■ EXERCISE BRIEF: For each line of the listing that holds "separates", show the full line.

Top of RECORD EXTRACTS

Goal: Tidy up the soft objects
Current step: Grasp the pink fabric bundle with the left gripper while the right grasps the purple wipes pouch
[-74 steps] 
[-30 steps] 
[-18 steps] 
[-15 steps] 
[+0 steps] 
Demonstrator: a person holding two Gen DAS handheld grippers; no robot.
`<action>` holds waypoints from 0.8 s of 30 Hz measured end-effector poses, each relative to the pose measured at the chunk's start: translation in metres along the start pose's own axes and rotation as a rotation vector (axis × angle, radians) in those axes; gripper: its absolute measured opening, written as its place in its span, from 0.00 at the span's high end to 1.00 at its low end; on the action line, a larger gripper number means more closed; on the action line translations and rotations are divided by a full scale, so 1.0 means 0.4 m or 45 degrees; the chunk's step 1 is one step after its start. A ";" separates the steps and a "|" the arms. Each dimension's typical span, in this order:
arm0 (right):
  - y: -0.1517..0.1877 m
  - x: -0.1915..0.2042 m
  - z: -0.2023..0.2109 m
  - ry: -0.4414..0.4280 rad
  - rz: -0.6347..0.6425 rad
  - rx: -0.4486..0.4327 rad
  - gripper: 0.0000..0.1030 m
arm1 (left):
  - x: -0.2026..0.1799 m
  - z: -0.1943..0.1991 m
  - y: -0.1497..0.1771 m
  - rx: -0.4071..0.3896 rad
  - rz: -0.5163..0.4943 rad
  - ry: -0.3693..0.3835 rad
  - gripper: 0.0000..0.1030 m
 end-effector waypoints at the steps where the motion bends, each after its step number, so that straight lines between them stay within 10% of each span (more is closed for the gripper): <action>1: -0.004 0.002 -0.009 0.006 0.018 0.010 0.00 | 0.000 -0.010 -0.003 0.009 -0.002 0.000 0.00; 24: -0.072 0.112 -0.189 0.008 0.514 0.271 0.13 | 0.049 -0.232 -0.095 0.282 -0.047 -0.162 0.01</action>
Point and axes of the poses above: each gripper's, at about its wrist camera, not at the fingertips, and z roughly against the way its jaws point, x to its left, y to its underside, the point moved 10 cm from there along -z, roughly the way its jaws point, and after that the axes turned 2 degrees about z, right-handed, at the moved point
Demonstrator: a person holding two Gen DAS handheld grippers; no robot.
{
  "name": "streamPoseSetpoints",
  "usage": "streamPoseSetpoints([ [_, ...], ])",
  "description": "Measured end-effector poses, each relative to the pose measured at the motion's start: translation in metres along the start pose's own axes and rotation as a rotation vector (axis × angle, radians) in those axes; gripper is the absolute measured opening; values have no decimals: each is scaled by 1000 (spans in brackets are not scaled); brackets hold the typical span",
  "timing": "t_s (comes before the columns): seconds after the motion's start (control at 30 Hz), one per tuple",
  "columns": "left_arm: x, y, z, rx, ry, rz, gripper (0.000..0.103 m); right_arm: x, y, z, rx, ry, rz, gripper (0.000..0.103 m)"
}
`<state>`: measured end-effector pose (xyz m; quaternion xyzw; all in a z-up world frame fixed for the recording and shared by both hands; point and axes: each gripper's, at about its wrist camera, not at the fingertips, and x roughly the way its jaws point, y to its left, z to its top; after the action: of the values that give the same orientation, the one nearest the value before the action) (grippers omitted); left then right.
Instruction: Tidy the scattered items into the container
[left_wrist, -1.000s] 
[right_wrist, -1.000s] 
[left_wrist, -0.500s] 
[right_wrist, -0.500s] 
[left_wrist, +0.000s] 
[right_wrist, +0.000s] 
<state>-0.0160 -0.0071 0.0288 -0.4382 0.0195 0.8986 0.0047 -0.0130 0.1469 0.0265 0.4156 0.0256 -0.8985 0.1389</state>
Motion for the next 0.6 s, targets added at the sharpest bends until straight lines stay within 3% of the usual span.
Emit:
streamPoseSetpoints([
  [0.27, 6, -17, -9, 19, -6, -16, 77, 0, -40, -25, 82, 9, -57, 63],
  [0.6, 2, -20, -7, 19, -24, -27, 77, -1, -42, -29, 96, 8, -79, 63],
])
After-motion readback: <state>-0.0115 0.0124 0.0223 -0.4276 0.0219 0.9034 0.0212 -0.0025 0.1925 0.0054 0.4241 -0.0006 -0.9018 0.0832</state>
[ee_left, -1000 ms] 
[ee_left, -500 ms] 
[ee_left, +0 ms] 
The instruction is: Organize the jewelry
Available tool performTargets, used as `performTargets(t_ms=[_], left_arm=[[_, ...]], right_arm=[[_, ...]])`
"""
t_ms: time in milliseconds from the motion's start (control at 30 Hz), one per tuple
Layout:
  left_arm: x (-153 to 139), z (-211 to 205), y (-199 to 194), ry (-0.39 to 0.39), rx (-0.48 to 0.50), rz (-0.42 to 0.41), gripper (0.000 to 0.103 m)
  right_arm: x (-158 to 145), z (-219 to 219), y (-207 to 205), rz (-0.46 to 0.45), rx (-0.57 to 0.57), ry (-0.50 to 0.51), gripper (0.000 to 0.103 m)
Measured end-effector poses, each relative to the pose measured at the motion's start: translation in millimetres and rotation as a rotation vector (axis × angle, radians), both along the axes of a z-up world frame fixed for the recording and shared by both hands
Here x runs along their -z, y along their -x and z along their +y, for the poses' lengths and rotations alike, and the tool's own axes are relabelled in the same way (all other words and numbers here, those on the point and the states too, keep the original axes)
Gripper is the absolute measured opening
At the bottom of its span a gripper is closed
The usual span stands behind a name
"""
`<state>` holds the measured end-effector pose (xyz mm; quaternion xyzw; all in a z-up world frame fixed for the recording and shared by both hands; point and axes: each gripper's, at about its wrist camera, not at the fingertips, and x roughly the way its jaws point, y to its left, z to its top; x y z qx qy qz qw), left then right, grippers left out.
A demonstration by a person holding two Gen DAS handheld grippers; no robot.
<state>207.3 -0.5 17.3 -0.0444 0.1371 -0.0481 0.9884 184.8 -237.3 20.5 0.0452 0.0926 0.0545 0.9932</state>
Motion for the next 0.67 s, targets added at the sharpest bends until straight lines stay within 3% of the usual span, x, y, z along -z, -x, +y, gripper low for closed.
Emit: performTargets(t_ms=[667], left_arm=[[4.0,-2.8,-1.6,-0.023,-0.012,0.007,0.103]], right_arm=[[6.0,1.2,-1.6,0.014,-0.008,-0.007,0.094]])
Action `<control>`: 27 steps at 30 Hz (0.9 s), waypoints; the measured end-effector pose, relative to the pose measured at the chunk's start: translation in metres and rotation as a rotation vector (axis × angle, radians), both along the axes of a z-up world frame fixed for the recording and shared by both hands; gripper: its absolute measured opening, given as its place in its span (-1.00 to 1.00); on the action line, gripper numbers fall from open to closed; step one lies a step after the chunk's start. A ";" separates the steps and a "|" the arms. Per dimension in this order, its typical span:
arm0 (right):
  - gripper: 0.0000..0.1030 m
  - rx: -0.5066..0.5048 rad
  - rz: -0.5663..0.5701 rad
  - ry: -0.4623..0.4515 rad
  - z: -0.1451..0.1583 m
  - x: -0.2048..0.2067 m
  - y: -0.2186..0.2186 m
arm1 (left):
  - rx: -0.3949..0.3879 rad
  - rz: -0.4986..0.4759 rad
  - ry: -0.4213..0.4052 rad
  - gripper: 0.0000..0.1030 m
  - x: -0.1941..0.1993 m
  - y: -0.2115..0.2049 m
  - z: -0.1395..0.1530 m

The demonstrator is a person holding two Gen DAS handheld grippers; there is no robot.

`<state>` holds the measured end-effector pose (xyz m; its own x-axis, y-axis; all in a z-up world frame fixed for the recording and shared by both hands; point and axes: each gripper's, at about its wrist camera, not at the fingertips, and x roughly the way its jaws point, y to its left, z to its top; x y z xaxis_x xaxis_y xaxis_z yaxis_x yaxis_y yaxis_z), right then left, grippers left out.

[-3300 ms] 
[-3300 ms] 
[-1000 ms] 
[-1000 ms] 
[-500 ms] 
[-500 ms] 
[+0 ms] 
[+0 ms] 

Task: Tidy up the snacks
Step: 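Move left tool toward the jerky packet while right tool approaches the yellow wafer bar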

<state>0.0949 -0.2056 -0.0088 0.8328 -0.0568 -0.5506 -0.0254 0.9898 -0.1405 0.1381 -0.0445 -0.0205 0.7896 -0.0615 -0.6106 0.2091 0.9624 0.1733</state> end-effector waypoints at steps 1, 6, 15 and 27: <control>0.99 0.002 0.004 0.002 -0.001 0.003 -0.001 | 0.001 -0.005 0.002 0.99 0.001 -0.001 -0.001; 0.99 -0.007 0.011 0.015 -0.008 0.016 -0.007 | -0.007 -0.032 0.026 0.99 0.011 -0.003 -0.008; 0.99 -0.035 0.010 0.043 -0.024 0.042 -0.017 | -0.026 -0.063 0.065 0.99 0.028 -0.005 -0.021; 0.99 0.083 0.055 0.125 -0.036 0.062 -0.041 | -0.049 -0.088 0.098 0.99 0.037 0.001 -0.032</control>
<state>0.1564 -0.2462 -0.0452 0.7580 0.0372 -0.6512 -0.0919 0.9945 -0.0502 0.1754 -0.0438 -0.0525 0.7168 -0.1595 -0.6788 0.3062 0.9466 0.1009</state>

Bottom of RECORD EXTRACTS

■ THE COMPLETED TASK:
`<action>` holds waypoints from 0.8 s of 30 Hz measured end-effector poses, each relative to the pose measured at the chunk's start: translation in metres along the start pose's own axes and rotation as a rotation vector (axis × angle, radians) in those axes; gripper: its absolute measured opening, written as its place in its span, from 0.00 at the span's high end to 1.00 at its low end; on the action line, a larger gripper number means more closed; on the action line translations and rotations are divided by a full scale, so 1.0 means 0.4 m or 45 degrees; the chunk's step 1 is one step after its start. A ";" separates the steps and a "|" the arms. Each dimension's typical span, in this order:
Action `<control>`: 27 steps at 30 Hz (0.9 s), waypoints; the measured end-effector pose, relative to the pose measured at the chunk's start: translation in metres and rotation as a rotation vector (axis × angle, radians), both along the axes of a z-up world frame fixed for the recording and shared by both hands; gripper: its absolute measured opening, given as its place in its span (-1.00 to 1.00); on the action line, gripper numbers fall from open to closed; step one lies a step after the chunk's start. A ";" separates the steps and a "|" the arms. Per dimension in this order, its typical span:

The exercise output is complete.